As a woman, we recommend that you get an annual mammogram after turning 40, and possibly earlier if you are at additional risk, or have a family history of breast cancer. But, what if your mammogram comes back inconclusive? Or if you have additional symptoms such as persistent pain or discharge? In cases such as these, additional tests may be ordered to rule out cancer or other disease.
Read below to learn more about these screening and diagnostic tests and why they may be recommended for you. Most breast-cancer-related tests fall into one of the following categories:
- Screening tests: Screening tests (such as yearly mammograms) are given routinely to people who appear to be healthy and are not suspected of having breast cancer. Their purpose is to find breast cancer early, before any symptoms can develop and the cancer usually is easier to treat.
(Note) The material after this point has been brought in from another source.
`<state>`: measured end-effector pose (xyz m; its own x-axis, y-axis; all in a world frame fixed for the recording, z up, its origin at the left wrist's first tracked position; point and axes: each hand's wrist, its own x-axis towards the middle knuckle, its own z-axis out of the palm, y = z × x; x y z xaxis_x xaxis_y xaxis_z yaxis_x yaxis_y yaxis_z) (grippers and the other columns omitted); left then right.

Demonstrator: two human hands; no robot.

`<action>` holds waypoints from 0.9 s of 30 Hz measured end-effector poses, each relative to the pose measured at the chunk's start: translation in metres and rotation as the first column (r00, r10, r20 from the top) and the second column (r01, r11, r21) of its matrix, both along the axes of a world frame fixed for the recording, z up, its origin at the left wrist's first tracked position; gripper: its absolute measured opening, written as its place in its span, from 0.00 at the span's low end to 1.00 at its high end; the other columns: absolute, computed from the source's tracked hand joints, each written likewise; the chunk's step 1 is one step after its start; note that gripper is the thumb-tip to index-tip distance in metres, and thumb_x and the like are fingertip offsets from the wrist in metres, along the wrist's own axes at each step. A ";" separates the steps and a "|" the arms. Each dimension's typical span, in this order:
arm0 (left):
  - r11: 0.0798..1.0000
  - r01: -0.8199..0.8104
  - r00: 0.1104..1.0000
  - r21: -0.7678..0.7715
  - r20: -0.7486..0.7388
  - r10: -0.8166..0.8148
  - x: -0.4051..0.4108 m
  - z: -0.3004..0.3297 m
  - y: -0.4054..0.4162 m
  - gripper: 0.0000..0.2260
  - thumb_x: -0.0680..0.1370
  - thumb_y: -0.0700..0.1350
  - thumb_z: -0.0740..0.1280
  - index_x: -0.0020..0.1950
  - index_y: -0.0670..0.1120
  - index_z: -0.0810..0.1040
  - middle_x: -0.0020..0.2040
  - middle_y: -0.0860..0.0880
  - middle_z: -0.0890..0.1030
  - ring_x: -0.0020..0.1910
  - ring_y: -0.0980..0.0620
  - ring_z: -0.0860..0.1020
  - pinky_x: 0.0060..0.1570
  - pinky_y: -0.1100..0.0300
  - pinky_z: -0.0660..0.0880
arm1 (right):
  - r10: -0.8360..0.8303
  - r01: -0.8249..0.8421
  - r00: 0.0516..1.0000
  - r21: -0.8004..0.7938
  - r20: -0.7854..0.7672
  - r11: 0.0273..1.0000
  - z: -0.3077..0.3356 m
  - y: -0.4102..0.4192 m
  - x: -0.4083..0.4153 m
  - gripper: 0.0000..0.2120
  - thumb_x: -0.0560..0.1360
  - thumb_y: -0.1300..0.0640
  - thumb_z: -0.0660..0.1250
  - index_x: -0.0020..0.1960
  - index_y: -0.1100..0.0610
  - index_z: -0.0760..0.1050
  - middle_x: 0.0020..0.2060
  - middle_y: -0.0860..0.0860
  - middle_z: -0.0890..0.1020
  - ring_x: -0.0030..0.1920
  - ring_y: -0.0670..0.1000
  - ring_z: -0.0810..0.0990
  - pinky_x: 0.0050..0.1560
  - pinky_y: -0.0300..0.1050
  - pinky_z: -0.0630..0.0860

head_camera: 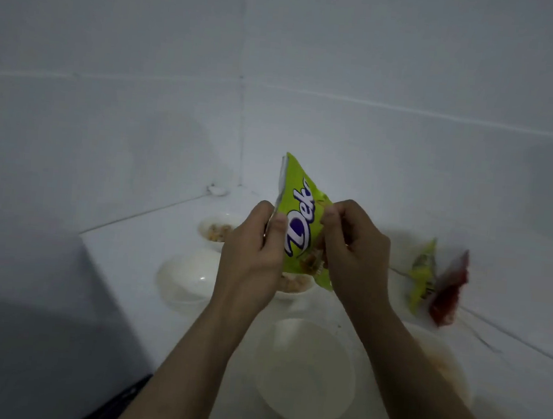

- Diagnostic tests: Diagnostic tests (such as biopsy) are given to people who are suspected of having breast cancer, either because of symptoms they may be experiencing or a screening test result. These tests are used to determine whether or not breast cancer is present and, if so, whether or not it has traveled outside the breast. Diagnostic tests are also used to gather more information about the cancer to guide decisions about treatment.
- Screening mammograms. We offer digital mammography technology for screening mammograms, which provides a detailed electronic picture of your breast. Images are interpreted by a radiologist with specialized mammography training. Results are typically mailed to you and your doctor within 3 days.
- Whole breast ultrasound. We use sophisticated whole breast ultrasound (ABUS™) technology, which scans all areas of the breast. As the only hospital in Northern California to offer this technology, El Camino Hospital’s diagnostic professionals use whole breast ultrasound to supplement routine mammography and help locate tiny tumors that may be hidden in dense tissue.
- Diagnostic Mammograms. Diagnostic mammograms are recommended for women who have a breast lump, nipple discharge, prior breast cancer or localized persistent breast pain unrelated to menstrual cycles. A diagnostic mammogram is performed with a radiologist, who can immediately interpret the images, and take a closer look at an area of concern.
- Ultrasound. Breast ultrasound exams use sound waves to evaluate abnormalities found with mammography. It differs from whole breast ultrasound in that a handheld device is used to examine just the areas in question.
- Biopsies. If further evaluation is needed, your doctor may recommend a breast biopsy. During a biopsy, samples of breast tissue are removed and examined under a microscope to see if cancer or other abnormal cells are present. Types of breast biopsies include:
- Fine needle aspiration biopsy – A small needle with a syringe is used to extract a small tissue sample.
- Core needle aspiration biopsy – Similar to a fine needle aspiration, except a slightly larger needle is used to remove multiple, larger tissue samples.
- Open (surgical) biopsy – Requires an incision be made in the breast for tissue to be removed. There are two types of open biopsies: an incisional biopsy is used to remove a portion of the abnormal tissue, while an excisional biopsy is used to remove the entire abnormal area.
- Magnetic Resonance Imaging (MRI). Magnetic resonance imaging uses a large magnet, radio waves and a computer to produce detailed images of the body’s internal structures. During an MRI, you’ll lie very still in a large, tube-shaped machine that creates a strong magnetic field. This field, along with radio waves produced by the MRI machine, works with your body’s own natural magnetic properties to create signals that a computer translates into images.
If your doctor recommends one of the above tests, feel free to ask questions about the test, what to expect, how to prepare, and when you’ll receive the results.